◆ PROBLEM DETAILS ◆
Your answer is the listing, printed exactly as given.

------------------------

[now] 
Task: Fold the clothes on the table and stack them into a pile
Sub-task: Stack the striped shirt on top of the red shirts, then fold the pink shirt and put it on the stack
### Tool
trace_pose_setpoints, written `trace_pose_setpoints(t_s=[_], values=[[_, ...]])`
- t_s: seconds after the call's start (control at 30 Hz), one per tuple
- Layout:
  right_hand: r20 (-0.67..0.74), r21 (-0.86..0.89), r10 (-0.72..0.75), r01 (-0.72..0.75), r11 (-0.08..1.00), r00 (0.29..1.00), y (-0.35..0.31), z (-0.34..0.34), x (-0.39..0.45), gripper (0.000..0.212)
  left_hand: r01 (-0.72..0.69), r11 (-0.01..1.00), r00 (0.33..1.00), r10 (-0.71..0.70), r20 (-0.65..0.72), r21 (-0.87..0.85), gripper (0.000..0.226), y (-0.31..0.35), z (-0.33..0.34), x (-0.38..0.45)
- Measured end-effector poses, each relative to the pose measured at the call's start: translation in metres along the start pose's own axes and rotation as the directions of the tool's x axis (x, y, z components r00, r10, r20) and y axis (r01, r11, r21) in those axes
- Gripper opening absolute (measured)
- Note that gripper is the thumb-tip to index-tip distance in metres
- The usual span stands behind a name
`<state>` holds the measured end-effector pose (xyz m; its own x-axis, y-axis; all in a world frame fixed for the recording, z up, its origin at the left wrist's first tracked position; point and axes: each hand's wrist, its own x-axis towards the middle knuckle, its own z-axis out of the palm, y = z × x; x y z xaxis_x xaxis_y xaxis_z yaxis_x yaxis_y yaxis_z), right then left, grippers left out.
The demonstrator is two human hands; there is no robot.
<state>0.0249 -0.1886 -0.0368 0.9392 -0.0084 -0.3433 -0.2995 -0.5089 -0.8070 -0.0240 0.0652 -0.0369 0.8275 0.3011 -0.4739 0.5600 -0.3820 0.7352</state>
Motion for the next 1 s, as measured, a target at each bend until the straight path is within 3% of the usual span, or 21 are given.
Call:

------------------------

◆ ANSWER FOR THIS EXERCISE ◆
[now] 
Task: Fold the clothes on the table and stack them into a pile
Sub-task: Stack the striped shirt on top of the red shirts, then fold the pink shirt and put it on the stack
### Tool
trace_pose_setpoints, written `trace_pose_setpoints(t_s=[_], values=[[_, ...]])`
- t_s: seconds after the call's start (control at 30 Hz), one per tuple
- Layout:
  right_hand: r20 (-0.67..0.74), r21 (-0.86..0.89), r10 (-0.72..0.75), r01 (-0.72..0.75), r11 (-0.08..1.00), r00 (0.29..1.00), y (-0.35..0.31), z (-0.34..0.34), x (-0.39..0.45), gripper (0.000..0.212)
  left_hand: r01 (-0.72..0.69), r11 (-0.01..1.00), r00 (0.33..1.00), r10 (-0.71..0.70), r20 (-0.65..0.72), r21 (-0.87..0.85), gripper (0.000..0.226), y (-0.31..0.35), z (-0.33..0.34), x (-0.38..0.45)
- Measured end-effector poses, each relative to the pose measured at the call's start: translation in metres along the start pose's own axes and rotation as the directions of the tool's x axis (x, y, z components r00, r10, r20) and y axis (r01, r11, r21) in those axes
- Gripper opening absolute (measured)
- Note that gripper is the thumb-tip to index-tip distance in metres
- The usual span stands behind a name
`<state>` holds the measured end-effector pose (xyz m; its own x-axis, y-axis; all in a world frame fixed for the recording, z up, its origin at the left wrist's first tracked position; point and axes: each hand's wrist, its own x-axis towards the middle knuckle, its own z-axis out of the palm, y = z × x; x y z xaxis_x xaxis_y xaxis_z yaxis_x yaxis_y yaxis_z), right then left, grippers left out.
The demonstrator is two human hands; there is no robot.
<state>0.0249 -0.1886 -0.0368 0.9392 -0.0084 -0.3433 -0.2995 -0.5089 -0.8070 -0.0240 0.0652 -0.0369 0.8275 0.3011 -0.4739 0.5600 -0.3820 0.7352</state>
Motion for the next 1 s, as measured, a target at each bend until the straight path is within 3% of the usual span, or 21 are given.
Call:

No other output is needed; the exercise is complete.